__Exercise brief__
Print the listing exactly.
┌────────
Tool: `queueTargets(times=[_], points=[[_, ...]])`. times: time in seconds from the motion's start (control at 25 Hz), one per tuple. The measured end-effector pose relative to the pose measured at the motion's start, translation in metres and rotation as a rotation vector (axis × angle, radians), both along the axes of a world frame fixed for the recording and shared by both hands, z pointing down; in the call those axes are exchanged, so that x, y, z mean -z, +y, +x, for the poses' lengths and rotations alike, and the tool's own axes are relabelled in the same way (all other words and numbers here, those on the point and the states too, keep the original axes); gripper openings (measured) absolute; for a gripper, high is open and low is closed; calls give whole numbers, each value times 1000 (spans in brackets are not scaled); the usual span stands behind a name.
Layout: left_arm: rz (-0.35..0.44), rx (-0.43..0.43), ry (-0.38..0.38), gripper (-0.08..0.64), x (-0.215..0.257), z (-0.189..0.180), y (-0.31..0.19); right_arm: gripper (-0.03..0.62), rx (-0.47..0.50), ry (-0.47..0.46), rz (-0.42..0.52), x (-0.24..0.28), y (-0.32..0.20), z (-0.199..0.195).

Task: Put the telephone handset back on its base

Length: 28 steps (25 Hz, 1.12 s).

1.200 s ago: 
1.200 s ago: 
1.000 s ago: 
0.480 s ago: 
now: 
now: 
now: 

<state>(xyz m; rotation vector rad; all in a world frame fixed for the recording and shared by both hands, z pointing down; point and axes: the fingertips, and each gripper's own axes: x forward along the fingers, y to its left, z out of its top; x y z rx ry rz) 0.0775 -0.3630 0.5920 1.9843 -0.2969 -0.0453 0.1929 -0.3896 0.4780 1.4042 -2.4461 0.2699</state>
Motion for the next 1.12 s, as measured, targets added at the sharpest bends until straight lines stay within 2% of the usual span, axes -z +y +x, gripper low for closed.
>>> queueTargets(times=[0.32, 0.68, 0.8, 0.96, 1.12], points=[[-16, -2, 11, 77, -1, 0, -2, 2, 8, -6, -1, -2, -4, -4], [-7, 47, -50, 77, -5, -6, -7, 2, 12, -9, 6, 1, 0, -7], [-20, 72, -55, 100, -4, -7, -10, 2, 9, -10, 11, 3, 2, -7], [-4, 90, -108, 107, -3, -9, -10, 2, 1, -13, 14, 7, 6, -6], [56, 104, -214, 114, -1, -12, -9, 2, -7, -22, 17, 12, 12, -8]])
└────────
__Completed exercise__
Tool: `queueTargets(times=[_], points=[[_, ...]])`. times: time in seconds from the motion's start (control at 25 Hz), one per tuple. The measured end-effector pose relative to the pose measured at the motion's start, translation in metres and rotation as a rotation vector (axis × angle, radians), both along the axes of a world frame fixed for the recording and shared by both hands, z pointing down; in the call those axes are exchanged, so that x, y, z mean -z, +y, +x, for the poses' lengths and rotations alike, and the tool's own axes are relabelled in the same way (all other words and numbers here, those on the point and the states too, keep the original axes); gripper openings (measured) absolute; for a gripper, high is open and low is closed; calls give whole numbers, each value times 1000 (spans in brackets are not scaled); the usual span stands behind a name.
Layout: left_arm: rz (-0.35..0.44), rx (-0.43..0.43), ry (-0.38..0.38), gripper (-0.08..0.64), x (-0.215..0.257), z (-0.189..0.180), y (-0.31..0.19); right_arm: gripper (-0.03..0.62), rx (-0.47..0.50), ry (-0.47..0.46), rz (-0.42..0.52), x (-0.24..0.28), y (-0.32..0.20), z (-0.199..0.195).

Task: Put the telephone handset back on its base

Length: 28 steps (25 Hz, 1.12 s).

1.200 s ago: 
1.200 s ago: 
1.000 s ago: 
0.480 s ago: 
now: 
now: 
now: 

<state>(xyz m; rotation vector rad; all in a world frame fixed for the recording and shared by both hands, z pointing down; point and axes: the fingertips, and each gripper's own axes: x forward along the fingers, y to its left, z out of its top; x y z rx ry rz) 0.0775 -0.3630 0.5920 1.9843 -0.2969 -0.0453 0.1929 -0.3896 0.4780 1.4042 -2.4461 0.2699</state>
Motion for the next 1.12 s, as measured, targets added at the sharpest bends until straight lines stay within 2% of the usual span, axes -z +y +x, gripper low for closed.
>>> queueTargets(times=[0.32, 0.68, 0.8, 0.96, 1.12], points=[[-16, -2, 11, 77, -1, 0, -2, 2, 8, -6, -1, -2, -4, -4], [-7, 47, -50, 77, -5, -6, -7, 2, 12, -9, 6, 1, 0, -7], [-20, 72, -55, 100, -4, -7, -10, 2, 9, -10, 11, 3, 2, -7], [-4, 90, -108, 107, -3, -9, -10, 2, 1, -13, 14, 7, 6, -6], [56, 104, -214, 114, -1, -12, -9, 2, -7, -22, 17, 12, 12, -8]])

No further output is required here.